Red Island (L'Île rouge) is a 2023 coming-of-age drama film directed by Robin Campillo. Written by Campillo and Gilles Marchand, it stars Nadia Tereszkiewicz, Quim Gutiérrez, and Charlie Vauselle. Set in the early 1970s Madagascar, where Campillo spent his childhood, it follows an eight-year-old boy and his family stationed in a French military base.

==Cast==
- Nadia Tereszkiewicz as Colette Lopez
- Quim Gutiérrez as Robert Lopez
- Charlie Vauselle as Thomas
- Amely Rakotoarimalala as Miangaly
- Hugues Delamarlière as Bernard Huissens
- Sophie Guillemin as Mrs. Guedj
- David Serero as Mr. Guedj
- Luna Carpiaux as Odile Huissens
- Mitia Ralaivita as Andry
- Cathy Pham as Suzanne
- Mathis Piberne as Alain
- Sacha Cosar-Accaoui as Michel
- Calissa Oskal-Ool as Fantômette

==Production==
Filming took place from August to November 2021. Working titles included École de l'air and Vazaha (Les Blancs).

==Release==
Red Island was released in French cinemas on 31 May 2023. It was submitted to the 2023 edition of the Cannes Film Festival, where Campillo's previous film, BPM (Beats per Minute), premiered and received the Grand Prix in 2017, but it was not selected.
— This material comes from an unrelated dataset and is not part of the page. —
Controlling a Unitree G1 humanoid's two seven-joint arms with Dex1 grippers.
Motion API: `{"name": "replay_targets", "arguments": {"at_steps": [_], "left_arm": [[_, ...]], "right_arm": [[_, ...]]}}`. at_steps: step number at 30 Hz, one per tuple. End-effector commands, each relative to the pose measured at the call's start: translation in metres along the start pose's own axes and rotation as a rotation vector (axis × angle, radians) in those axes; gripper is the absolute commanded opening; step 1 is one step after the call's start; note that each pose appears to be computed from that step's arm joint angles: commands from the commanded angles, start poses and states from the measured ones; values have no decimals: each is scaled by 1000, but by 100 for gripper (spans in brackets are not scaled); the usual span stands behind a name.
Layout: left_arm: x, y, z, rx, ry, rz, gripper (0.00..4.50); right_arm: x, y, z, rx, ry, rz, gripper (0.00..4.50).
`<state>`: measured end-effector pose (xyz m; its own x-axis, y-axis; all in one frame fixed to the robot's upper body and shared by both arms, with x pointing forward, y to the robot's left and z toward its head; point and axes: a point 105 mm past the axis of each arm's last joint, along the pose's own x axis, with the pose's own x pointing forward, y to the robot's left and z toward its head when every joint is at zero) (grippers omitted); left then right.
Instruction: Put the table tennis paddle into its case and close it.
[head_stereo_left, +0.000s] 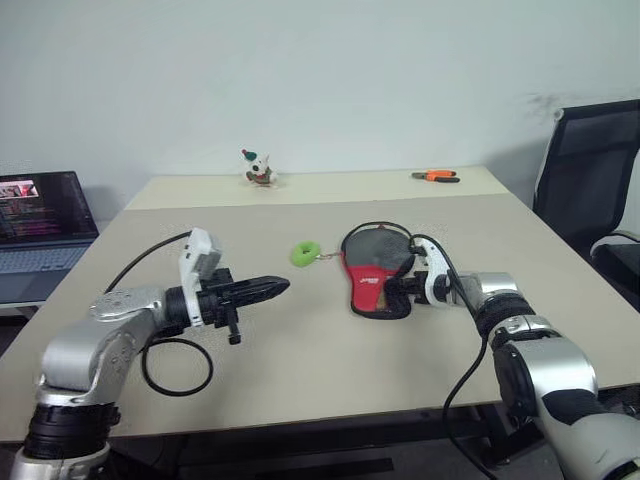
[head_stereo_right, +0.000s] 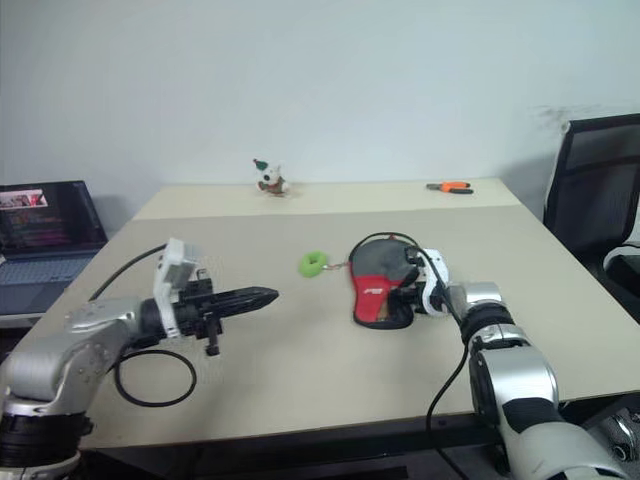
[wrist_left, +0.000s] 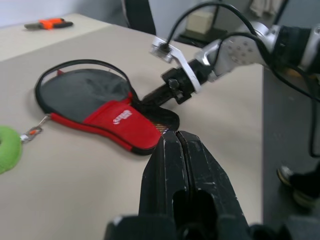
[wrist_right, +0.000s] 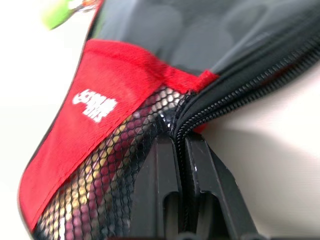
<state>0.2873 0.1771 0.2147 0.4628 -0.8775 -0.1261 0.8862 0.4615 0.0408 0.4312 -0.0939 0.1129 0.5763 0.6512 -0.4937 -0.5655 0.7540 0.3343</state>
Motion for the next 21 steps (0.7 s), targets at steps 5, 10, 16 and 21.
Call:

It screened in competition at the 71st San Sebastián International Film Festival in September 2023.

==Reception==

Metacritic, which uses a weighted average, assigned the film a score of 71 out of 100, based on 7 critics, indicating "generally favorable" reviews.

Reviewing the film for The Guardian, Peter Bradshaw gave it five stars out of five and described it as "a compelling, visually exquisite piece of work."